_INFORMATION SUPPLIED_:

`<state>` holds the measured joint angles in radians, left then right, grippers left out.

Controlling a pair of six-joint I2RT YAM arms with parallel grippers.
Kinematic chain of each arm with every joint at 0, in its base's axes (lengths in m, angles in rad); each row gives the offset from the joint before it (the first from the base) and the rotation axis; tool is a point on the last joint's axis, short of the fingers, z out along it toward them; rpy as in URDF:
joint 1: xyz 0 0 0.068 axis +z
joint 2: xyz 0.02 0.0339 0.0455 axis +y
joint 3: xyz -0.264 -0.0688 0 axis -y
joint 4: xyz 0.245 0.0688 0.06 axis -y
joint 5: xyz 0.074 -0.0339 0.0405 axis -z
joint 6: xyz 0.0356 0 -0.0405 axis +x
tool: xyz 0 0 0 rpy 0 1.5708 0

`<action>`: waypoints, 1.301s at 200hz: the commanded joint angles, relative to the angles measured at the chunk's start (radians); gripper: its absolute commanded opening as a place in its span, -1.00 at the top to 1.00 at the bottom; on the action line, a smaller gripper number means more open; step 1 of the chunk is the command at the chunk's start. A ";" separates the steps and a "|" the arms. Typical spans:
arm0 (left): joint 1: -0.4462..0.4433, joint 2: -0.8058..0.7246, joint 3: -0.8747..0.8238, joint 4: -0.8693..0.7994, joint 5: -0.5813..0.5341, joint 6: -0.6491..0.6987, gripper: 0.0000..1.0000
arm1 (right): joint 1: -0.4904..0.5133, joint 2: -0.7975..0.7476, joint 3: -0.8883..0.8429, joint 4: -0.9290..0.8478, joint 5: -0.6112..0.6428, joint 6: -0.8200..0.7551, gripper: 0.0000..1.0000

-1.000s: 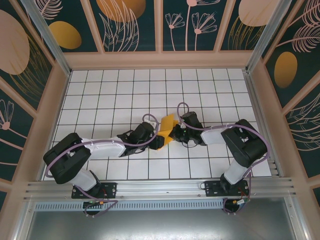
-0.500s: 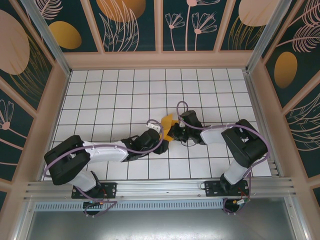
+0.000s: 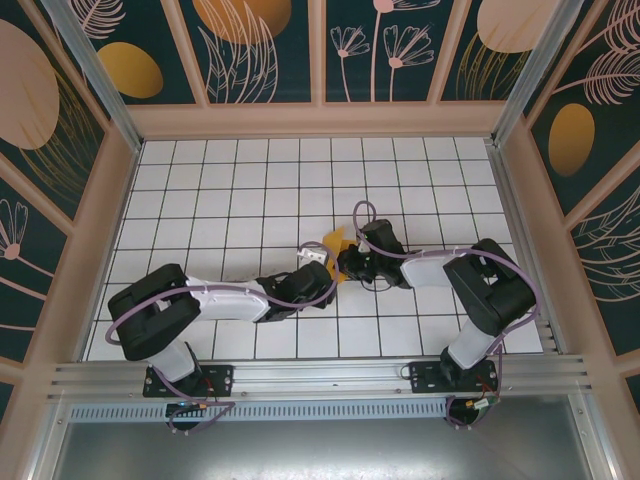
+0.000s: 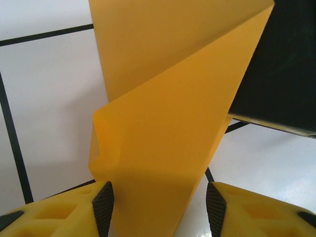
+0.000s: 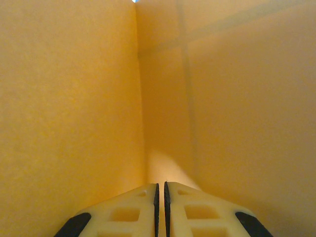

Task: Fold a paper plane with a square sheet of paper (pick it up from the middle)
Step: Fourth fold the wing at the center of the table.

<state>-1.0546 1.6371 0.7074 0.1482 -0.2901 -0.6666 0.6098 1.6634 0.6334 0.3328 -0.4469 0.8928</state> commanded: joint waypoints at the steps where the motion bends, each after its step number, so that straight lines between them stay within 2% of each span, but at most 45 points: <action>1: -0.007 0.021 0.026 -0.018 -0.025 -0.009 -0.06 | 0.006 -0.018 0.025 -0.013 -0.015 -0.009 0.70; 73: -0.008 0.021 0.020 -0.012 -0.021 -0.015 0.34 | 0.007 -0.017 0.023 -0.026 -0.005 -0.012 0.70; 148: -0.008 0.029 0.020 -0.018 -0.032 -0.032 0.55 | 0.006 -0.019 0.019 -0.037 0.002 -0.013 0.69; 189: -0.007 0.039 0.023 -0.003 -0.004 -0.036 0.58 | 0.006 -0.023 0.016 -0.040 0.008 -0.013 0.69; 260: -0.008 0.061 0.043 -0.009 0.022 0.002 0.54 | 0.006 0.015 0.002 -0.027 0.012 -0.014 0.70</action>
<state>-1.0569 1.6844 0.7193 0.1486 -0.2798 -0.6842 0.6098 1.6634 0.6373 0.3069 -0.4446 0.8921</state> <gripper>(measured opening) 0.227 0.153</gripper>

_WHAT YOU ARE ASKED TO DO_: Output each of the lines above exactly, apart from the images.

_ANSWER TO THE PROBLEM_:
`<state>` holds the measured joint angles in radians, left then right, grippers left out.

Controlling a pair of six-joint I2RT YAM arms with parallel grippers.
Kinematic chain of each arm with every joint at 0, in its base's axes (lengths in m, angles in rad); each row gives the offset from the joint before it (the first from the base) and the rotation axis; tool is a point on the last joint's axis, short of the fingers, z out along it toward them; rpy as in URDF:
joint 1: xyz 0 0 0.068 axis +z
joint 2: xyz 0.02 0.0339 0.0455 axis +y
joint 3: xyz -0.264 -0.0688 0 axis -y
joint 4: xyz 0.245 0.0688 0.06 axis -y
joint 5: xyz 0.074 -0.0339 0.0405 axis -z
joint 6: xyz 0.0356 0 -0.0405 axis +x
tool: xyz 0 0 0 rpy 0 1.5708 0

`<action>`: waypoints, 1.301s at 200hz: the commanded joint angles, relative to the angles measured at the chunk's start (radians); gripper: its absolute commanded opening as a place in its span, -1.00 at the top to 1.00 at the bottom; on the action line, a smaller gripper number means more open; step 1 of the chunk is the command at the chunk's start. A ";" separates the steps and a "|" the arms. Typical spans:
arm0 (left): joint 1: -0.4462..0.4433, joint 2: -0.8058..0.7246, joint 3: -0.8747..0.8238, joint 4: -0.8693..0.7994, joint 5: -0.5813..0.5341, joint 6: -0.6491..0.6987, gripper: 0.0000..1.0000
arm1 (right): joint 1: -0.4904..0.5133, joint 2: -0.7975..0.7476, joint 3: -0.8883..0.8429, joint 4: -0.9290..0.8478, joint 5: -0.6112..0.6428, joint 6: -0.8200..0.7551, gripper: 0.0000..1.0000

-1.000s: 
-0.500s: 
+0.000s: 
+0.000s: 
+0.000s: 

Task: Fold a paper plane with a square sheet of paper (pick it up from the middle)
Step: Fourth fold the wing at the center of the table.

<state>-1.0546 1.6371 0.7074 0.1482 -0.2901 -0.6666 0.6098 1.6634 0.6334 0.3328 -0.4469 0.8928</state> commanded: joint waypoints at the steps where the motion bends, each after its step number, so that straight lines between them stay within 2% of each span, but at most 45 points: <action>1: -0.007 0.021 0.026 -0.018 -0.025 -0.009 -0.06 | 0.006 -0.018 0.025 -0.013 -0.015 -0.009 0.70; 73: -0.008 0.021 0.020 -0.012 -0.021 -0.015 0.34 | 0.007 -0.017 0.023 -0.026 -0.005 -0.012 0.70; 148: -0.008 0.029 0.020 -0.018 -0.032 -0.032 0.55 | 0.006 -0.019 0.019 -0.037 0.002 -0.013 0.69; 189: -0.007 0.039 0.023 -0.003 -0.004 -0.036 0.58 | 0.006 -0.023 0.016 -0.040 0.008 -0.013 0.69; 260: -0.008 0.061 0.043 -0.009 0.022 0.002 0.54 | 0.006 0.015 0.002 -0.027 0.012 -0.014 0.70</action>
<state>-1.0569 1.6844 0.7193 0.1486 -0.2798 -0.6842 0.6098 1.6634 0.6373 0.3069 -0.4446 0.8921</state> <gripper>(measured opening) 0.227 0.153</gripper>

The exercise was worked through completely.